Exercise details: From the data below, retype exactly the lines starting with the one that contains "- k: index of" and ending with the one that contains "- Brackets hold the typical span", both included.

┌──

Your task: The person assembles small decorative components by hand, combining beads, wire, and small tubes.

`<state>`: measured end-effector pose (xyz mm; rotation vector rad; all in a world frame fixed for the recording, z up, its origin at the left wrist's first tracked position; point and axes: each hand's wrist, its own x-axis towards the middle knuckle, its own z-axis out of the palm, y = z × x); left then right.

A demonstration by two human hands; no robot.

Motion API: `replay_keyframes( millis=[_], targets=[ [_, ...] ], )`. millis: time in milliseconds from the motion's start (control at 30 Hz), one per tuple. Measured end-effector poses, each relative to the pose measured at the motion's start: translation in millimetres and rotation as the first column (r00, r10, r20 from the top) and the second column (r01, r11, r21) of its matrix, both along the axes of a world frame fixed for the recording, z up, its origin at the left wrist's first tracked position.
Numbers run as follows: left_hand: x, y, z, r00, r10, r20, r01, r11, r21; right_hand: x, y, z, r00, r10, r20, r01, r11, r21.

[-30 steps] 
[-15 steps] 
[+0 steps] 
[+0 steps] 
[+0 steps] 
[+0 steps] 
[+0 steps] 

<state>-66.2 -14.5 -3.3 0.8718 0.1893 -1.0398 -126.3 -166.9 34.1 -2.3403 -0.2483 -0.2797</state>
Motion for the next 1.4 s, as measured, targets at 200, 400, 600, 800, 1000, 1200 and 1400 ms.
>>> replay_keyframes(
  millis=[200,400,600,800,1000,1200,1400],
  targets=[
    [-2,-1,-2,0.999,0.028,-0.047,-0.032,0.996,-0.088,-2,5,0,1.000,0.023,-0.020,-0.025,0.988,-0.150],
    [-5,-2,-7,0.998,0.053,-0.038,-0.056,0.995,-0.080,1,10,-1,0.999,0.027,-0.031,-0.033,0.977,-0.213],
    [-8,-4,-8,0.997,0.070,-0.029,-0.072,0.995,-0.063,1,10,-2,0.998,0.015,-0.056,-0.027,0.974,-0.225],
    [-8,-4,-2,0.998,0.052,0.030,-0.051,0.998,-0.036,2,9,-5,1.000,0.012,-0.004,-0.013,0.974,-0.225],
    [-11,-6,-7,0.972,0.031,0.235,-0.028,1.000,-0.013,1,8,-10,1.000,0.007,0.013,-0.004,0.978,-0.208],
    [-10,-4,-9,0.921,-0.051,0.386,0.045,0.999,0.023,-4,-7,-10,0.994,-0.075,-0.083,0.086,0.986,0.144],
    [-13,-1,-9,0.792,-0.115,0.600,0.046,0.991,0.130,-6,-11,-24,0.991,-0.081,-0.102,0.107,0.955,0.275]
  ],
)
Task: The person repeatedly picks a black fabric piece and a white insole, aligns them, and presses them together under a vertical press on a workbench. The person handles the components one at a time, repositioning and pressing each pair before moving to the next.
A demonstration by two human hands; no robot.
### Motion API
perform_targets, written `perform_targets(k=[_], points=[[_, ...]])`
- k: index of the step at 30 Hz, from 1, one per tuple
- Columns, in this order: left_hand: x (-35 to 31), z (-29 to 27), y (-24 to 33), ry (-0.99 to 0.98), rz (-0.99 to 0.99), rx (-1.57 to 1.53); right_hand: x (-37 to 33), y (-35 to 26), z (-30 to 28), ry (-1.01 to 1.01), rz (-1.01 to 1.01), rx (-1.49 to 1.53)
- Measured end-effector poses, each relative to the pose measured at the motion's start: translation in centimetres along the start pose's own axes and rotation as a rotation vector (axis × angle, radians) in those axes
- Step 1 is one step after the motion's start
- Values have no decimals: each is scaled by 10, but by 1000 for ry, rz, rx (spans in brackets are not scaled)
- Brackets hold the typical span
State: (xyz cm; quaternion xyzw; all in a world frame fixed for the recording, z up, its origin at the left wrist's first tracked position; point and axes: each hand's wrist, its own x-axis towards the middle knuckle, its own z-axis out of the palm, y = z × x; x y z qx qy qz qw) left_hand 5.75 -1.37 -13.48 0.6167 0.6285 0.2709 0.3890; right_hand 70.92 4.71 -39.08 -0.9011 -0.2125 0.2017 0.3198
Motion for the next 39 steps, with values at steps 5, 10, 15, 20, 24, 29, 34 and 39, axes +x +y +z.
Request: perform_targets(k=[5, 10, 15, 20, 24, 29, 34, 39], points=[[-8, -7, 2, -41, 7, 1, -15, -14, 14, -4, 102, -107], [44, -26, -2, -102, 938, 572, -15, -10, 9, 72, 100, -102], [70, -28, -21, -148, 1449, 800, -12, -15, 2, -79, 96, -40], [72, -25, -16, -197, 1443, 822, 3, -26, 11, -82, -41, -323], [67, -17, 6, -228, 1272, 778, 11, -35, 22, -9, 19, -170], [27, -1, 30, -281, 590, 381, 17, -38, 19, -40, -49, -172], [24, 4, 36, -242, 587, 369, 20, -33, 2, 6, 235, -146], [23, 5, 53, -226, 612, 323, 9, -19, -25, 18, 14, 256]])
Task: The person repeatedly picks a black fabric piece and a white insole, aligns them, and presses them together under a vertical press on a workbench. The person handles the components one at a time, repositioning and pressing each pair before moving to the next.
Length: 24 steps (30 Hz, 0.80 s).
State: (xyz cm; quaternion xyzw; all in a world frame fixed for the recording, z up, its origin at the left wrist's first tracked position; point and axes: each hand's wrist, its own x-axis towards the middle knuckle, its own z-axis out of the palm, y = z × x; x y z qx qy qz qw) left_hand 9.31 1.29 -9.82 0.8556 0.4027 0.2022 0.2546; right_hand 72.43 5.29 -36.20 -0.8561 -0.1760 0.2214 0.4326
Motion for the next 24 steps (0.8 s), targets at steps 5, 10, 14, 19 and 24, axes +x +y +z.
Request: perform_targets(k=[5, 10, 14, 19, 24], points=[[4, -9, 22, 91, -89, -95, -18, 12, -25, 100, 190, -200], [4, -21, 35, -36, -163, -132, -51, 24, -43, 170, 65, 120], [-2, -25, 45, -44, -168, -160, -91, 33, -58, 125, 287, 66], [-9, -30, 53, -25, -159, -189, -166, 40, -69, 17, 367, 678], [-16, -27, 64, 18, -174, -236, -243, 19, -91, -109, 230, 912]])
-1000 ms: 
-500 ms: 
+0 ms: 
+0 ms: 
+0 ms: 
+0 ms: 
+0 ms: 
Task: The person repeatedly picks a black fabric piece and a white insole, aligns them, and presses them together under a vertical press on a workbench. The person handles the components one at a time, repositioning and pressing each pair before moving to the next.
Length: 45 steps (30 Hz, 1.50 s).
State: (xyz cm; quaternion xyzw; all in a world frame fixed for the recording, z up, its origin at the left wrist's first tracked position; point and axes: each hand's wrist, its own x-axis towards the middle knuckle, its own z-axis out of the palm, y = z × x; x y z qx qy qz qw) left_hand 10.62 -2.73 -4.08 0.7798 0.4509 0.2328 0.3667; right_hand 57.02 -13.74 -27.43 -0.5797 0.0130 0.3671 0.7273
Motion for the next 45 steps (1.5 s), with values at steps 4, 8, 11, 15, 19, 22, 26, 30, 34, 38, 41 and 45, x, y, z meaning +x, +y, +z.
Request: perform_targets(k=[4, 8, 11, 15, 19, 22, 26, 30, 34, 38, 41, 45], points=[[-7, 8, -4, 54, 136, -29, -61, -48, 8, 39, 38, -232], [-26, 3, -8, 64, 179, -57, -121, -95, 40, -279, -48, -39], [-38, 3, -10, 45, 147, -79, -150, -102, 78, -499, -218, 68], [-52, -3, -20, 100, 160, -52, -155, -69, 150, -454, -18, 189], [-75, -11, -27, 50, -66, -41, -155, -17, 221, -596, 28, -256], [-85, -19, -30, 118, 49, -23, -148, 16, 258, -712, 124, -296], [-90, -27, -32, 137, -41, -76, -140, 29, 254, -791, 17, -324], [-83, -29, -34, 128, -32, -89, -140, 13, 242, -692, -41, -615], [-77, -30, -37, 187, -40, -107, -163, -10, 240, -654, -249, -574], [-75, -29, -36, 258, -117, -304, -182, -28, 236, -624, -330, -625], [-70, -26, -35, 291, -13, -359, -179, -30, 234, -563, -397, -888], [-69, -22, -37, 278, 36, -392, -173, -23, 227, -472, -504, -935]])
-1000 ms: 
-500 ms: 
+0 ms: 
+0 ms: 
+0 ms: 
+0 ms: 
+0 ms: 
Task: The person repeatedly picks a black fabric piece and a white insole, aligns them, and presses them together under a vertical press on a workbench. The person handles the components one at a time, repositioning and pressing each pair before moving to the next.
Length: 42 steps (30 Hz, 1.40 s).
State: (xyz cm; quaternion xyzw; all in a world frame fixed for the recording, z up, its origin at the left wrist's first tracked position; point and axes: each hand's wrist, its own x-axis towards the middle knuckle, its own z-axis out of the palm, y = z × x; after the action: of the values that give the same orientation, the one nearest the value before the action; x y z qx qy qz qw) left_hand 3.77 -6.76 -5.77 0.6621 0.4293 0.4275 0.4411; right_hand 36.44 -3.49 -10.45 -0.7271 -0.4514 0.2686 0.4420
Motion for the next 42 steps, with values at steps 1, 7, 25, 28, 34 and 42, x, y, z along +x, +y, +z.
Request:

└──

Task output:
- k: index of the step at 30 Hz, from 1, one per tuple
- Columns, in this order: left_hand: x (-35 to 31), z (-29 to 27), y (-24 to 33), ry (-0.99 to 0.98), rz (-0.99 to 0.99), rx (-1.57 to 1.53); right_hand: x (-37 to 33), y (-35 to 26), z (-30 to 28), ry (-1.01 to 1.01), rz (-1.01 to 1.01), rx (-1.49 to 1.53)
- Measured end-effector poses, each relative to the pose measured at the motion's start: translation in centimetres along the start pose's own axes and rotation as a rotation vector (axis × angle, radians) in those axes
- Step 1 is one step after the motion's start
- Values have no decimals: each is scaled by 10, but by 1000 for ry, rz, rx (spans in brackets are not scaled)
- Brackets hold the typical span

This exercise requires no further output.